Dataset excerpts |
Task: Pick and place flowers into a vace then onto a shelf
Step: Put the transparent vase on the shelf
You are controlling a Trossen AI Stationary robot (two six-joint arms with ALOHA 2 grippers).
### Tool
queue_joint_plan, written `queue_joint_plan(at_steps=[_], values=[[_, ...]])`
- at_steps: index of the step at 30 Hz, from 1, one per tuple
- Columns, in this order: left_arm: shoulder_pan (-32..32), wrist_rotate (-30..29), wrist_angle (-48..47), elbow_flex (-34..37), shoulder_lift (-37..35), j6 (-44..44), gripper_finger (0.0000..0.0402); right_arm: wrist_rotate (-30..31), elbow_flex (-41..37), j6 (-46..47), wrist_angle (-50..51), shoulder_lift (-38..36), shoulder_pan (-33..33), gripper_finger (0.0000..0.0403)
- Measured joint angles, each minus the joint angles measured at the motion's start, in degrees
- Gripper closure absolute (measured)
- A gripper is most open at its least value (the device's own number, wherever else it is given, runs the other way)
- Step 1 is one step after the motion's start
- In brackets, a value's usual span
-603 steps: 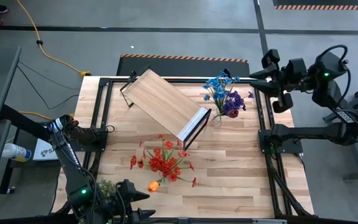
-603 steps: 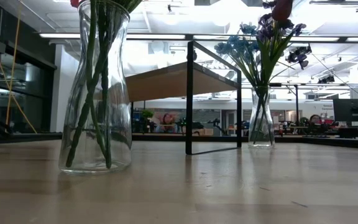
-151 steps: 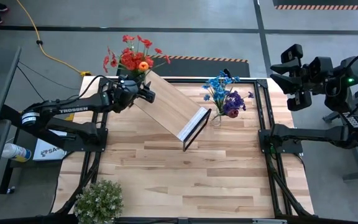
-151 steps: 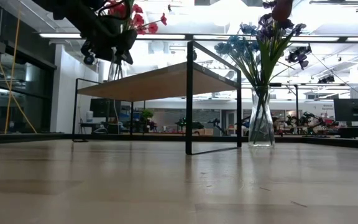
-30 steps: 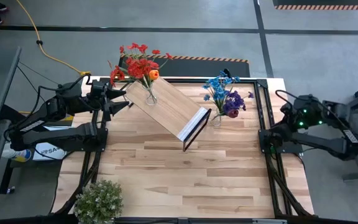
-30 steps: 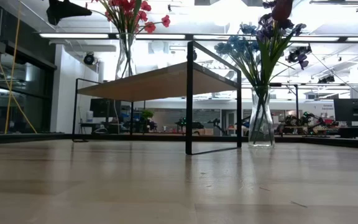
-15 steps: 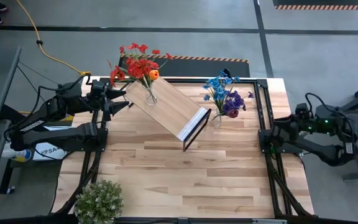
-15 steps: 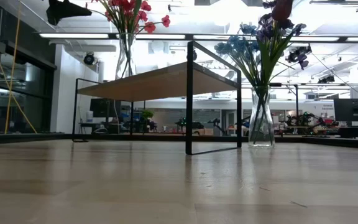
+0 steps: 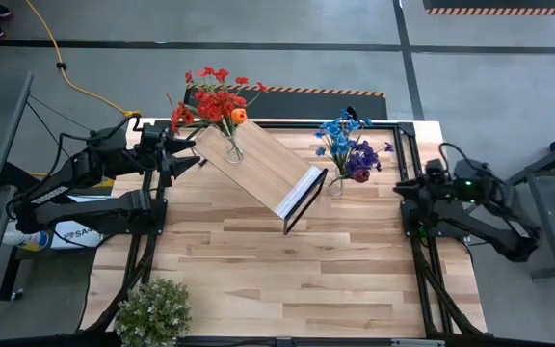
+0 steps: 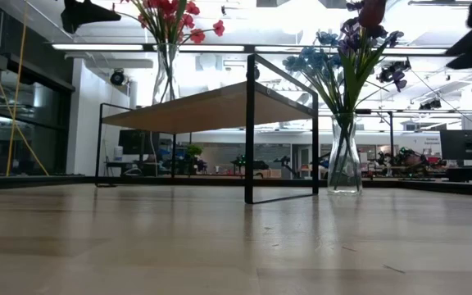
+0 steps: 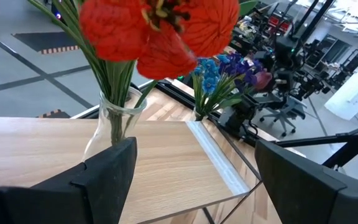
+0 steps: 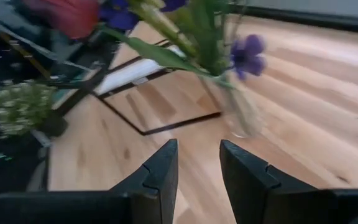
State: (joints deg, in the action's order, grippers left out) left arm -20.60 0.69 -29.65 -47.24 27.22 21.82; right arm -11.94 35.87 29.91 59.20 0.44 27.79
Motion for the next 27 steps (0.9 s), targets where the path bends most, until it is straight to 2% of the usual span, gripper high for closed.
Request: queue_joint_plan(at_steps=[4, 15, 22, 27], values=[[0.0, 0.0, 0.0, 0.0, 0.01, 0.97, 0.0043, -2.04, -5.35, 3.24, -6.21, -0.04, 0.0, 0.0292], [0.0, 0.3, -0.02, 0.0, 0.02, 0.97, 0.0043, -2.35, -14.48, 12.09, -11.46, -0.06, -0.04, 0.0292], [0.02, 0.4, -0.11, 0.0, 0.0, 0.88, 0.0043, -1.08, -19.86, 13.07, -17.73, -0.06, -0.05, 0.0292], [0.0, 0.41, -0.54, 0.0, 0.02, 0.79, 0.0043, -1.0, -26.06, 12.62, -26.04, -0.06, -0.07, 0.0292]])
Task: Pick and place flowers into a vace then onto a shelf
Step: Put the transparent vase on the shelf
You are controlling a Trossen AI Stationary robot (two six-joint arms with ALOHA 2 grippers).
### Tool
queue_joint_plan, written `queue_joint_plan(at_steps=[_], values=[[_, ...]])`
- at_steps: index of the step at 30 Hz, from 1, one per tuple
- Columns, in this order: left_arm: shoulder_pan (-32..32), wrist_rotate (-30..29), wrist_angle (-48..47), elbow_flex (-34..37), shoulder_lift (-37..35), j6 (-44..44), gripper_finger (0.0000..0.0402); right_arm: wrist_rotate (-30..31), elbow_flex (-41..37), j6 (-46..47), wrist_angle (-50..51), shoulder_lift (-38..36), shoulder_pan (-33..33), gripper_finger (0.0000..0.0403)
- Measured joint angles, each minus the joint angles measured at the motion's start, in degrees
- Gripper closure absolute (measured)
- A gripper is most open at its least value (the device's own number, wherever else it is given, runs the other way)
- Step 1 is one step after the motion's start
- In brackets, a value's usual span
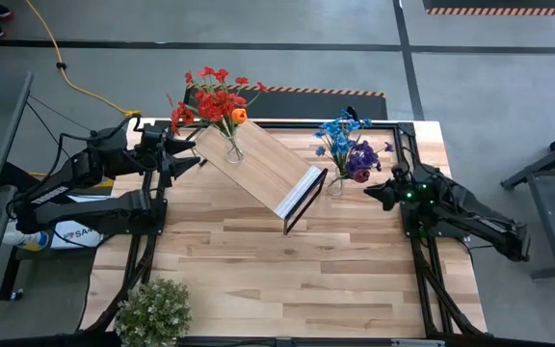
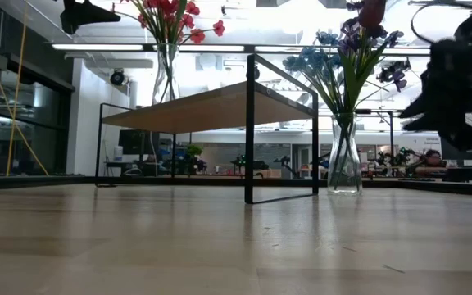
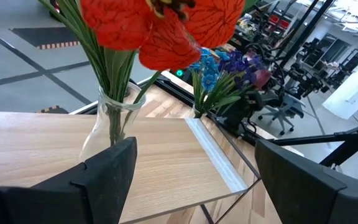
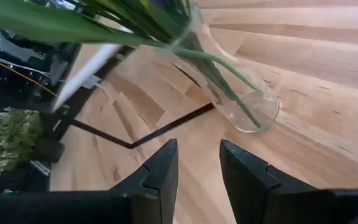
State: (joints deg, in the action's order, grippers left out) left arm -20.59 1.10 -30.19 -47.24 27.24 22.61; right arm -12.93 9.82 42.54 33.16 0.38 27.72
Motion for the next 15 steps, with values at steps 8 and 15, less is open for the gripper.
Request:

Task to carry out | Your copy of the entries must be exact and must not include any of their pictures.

Solution |
Task: Pick and place flowers into a vace then onto a shelf
Step: Put the transparent vase on the shelf
You are controlling a Trossen AI Stationary robot (two six-joint arms with ALOHA 2 grippers).
### Tool
queue_joint_plan, written `queue_joint_plan(at_steps=[_], values=[[_, ...]])`
- at_steps: index of the step at 30 Hz, from 1, one per tuple
- Columns, in this order: left_arm: shoulder_pan (-32..32), wrist_rotate (-30..29), wrist_angle (-48..47), elbow_flex (-34..37), shoulder_lift (-37..35), j6 (-44..44), gripper_finger (0.0000..0.0402); right_arm: wrist_rotate (-30..31), elbow_flex (-41..37), j6 (-46..47), wrist_angle (-50..51), shoulder_lift (-38..36), shoulder_pan (-33..33), gripper_finger (0.0000..0.0403)
- Measured joint angles, each minus the joint angles measured at the motion's start, in degrees
- Gripper closure absolute (measured)
- A gripper is most open at its least value (the device's own number, wherever else it is given, runs the other way)
- Step 1 is one step after the motion's start
- In brackets, a value's usual span
-603 steps: 
-603 steps: 
-151 steps: 
-151 steps: 
-30 steps: 
-30 steps: 
-15 steps: 
-15 steps: 
+0 steps: 
+0 steps: 
+0 steps: 
+0 steps: 
State: (joints deg, in the action's order, grippers left out) left arm -20.60 0.69 -29.65 -47.24 27.22 21.82; right arm -11.94 35.87 29.91 59.20 0.44 27.79
Motion for the next 27 steps (0.9 s), targets where the path bends most, until it is straight to 2% of the usual span, gripper high for closed.
Request: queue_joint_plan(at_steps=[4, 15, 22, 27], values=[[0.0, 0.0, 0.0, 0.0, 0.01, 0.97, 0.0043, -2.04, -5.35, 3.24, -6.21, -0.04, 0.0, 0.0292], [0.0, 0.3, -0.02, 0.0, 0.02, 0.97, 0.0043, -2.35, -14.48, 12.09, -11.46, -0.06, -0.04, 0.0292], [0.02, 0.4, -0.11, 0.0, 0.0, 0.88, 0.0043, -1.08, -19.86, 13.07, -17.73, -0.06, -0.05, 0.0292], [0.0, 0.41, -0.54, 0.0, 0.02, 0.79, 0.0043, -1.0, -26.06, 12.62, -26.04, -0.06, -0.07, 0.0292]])
Task: Pick and place flowers into a vace then onto a shelf
Step: Put the transparent vase on the shelf
You are controlling a Trossen AI Stationary robot (two six-joint arms with ALOHA 2 grippers).
### Tool
queue_joint_plan, written `queue_joint_plan(at_steps=[_], values=[[_, ...]])`
- at_steps: index of the step at 30 Hz, from 1, one per tuple
- Columns, in this order: left_arm: shoulder_pan (-32..32), wrist_rotate (-30..29), wrist_angle (-48..47), elbow_flex (-34..37), shoulder_lift (-37..35), j6 (-44..44), gripper_finger (0.0000..0.0402); right_arm: wrist_rotate (-30..31), elbow_flex (-41..37), j6 (-46..47), wrist_angle (-50..51), shoulder_lift (-38..36), shoulder_pan (-33..33), gripper_finger (0.0000..0.0403)
- Measured joint angles, each minus the joint angles measured at the motion's start, in degrees
- Gripper closure absolute (measured)
- A gripper is most open at its least value (the device's own number, wherever else it is given, runs the other way)
- Step 1 is one step after the motion's start
- In brackets, a value's usual span
State: (joints deg, in the action's order, grippers left out) left arm -20.59 1.10 -30.19 -47.24 27.24 22.61; right arm -12.93 9.82 42.54 33.16 0.38 27.72
Motion for the next 15 steps, with values at steps 8 and 15, less is open for the gripper.
Request:

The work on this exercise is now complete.